La storia di Katia: «I miei figli mi insultavano come mio marito. Allora sono fuggita»

Dopo anni di soprusi, umiliazioni e violenze subite tra le mura domestiche, Katia trova il coraggio di fuggire con i suoi tre figli e chiedere aiuto a un centro antiviolenza. Il racconto di una donna che ha toccato il fondo, ma che oggi, grazie al sostegno umano e legale ricevuto, sta riscrivendo la propria vita e riconquistando la libertà

Valentina Calzavara
La storia di Katia, vittima delle violenze del marito
La storia di Katia, vittima delle violenze del marito

«La mia storia di violenza? Non saprei dire come è cominciata. So solo che a un certo punto sono precipitata nell’incubo. E ora sto cercando di scrivere un finale diverso». La voce di Katia trema ancora, le sue dita tamburellano nervosamente sul tavolo della saletta del Centro antiviolenza di Quinto dalle pareti color pastello.

«Solo in questo luogo mi sento davvero al sicuro e solo grazie alle operatrici e alla psicologa, sto ricominciando a volermi bene. Non saprei immaginare la mia vita senza il supporto umano, ma anche legale, che sto ricevendo. Penso di parlare a nome di tutte le donne che, come me, hanno incontrato la violenza».

Katia è madre di tre figli, due maschi che oggi frequentano le scuole medie e una figlia che va alle elementari. È fuggita dal marito per loro, accettando un percorso di protezione che le ha consentito di salvarsi e salvarli.

«Se non avessi avuto il sostegno che mi stanno dando al centro, non ce l’avrei mai fatta a liberarmi. Non so nemmeno se oggi sarei ancora qui a potermi raccontare». Il passato torna prepotente.
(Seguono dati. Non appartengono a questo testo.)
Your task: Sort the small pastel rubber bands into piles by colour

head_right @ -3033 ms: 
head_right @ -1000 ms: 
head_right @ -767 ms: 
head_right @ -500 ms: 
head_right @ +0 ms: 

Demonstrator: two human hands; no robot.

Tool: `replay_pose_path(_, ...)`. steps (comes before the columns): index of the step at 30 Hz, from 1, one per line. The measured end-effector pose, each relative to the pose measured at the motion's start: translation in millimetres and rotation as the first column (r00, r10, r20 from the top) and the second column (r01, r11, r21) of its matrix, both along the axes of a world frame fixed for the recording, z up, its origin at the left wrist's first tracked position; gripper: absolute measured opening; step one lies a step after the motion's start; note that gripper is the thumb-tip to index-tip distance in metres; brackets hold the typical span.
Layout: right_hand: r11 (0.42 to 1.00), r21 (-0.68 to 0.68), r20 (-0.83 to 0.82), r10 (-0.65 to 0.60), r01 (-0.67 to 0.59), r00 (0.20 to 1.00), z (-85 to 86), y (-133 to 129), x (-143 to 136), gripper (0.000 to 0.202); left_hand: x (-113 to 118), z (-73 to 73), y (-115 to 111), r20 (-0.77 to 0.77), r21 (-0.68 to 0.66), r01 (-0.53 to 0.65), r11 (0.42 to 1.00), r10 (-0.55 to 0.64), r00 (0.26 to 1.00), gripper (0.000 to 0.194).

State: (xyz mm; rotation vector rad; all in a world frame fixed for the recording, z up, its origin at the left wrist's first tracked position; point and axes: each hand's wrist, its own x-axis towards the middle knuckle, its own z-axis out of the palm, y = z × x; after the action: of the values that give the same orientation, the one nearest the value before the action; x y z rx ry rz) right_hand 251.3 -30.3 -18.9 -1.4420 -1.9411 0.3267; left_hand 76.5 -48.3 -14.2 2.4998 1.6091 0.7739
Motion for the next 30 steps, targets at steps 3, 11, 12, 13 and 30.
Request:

«Con mio marito ci siamo incontrati e innamorati da giovani. All’inizio andava tutto bene. Ci siamo trasferiti all’estero per un periodo, poi siamo tornati in Italia, perché lui era un manager, io avevo appena finito gli studi universitari. Decidiamo di sposarci e di allargare la famiglia».

Tutto filava liscio in principio. Lui che ha un buono stipendio e si fa orgoglioso dell’ottimo tenore di vita che riesce a garantire.

Lei, convinta dal marito, lascia il lavoro da impiegata.

«Per certi versi quella è stata la prima trappola che mi ha teso. Non avevo più un reddito e quindi una mia autonomia, nel giro di poco tempo, le cose sono degenerate. Lui inizia ad aggredirmi, prima solo a parole, mi insulta, mi denigra davanti ai figli, mi sminuisce di continuo e mi rinfaccia di non essere una buona moglie e una buona madre». Dalle offese alle mani, il passo è stato breve.

«Ha iniziato a picchiarmi. Pugni, mani strette attorno al collo, tirate di capelli, graffi e strattoni che mi lasciavano i lividi sulle braccia».

Lo fa tra le mura di casa, volutamente davanti ai bambini. «I vicini sentono, le forze dell’ordine sono allertate». Uno schiaffo parte anche alla festa del paese. Katia vive nel terrore e si sente sempre più svuotata.

«È una sensazione difficile da descrivere, è come se non avessi più l’energia per fare nulla. Come se avessi finito per credere a quelle sue continue umiliazioni». C’è però una cosa che le fa trovare una forza che non sapeva di avere. «Quando i miei due figli maschi hanno iniziato a insultarmi come il loro padre, ho detto basta».

Katia, oggi quarantenne, sporge denuncia, scappa e chiede aiuto. Poco dopo chiede la separazione. Nel frattempo, i figli le vengono affidati in via esclusiva. Nei prossimi mesi ci sarà il processo. «Grazie al percorso qui al centro mi sto rimettendo a fuoco. Ho fatto un corso di formazione e a settembre andrò a insegnare. Finalmente mi sento libera e con pazienza cammino verso la serenità».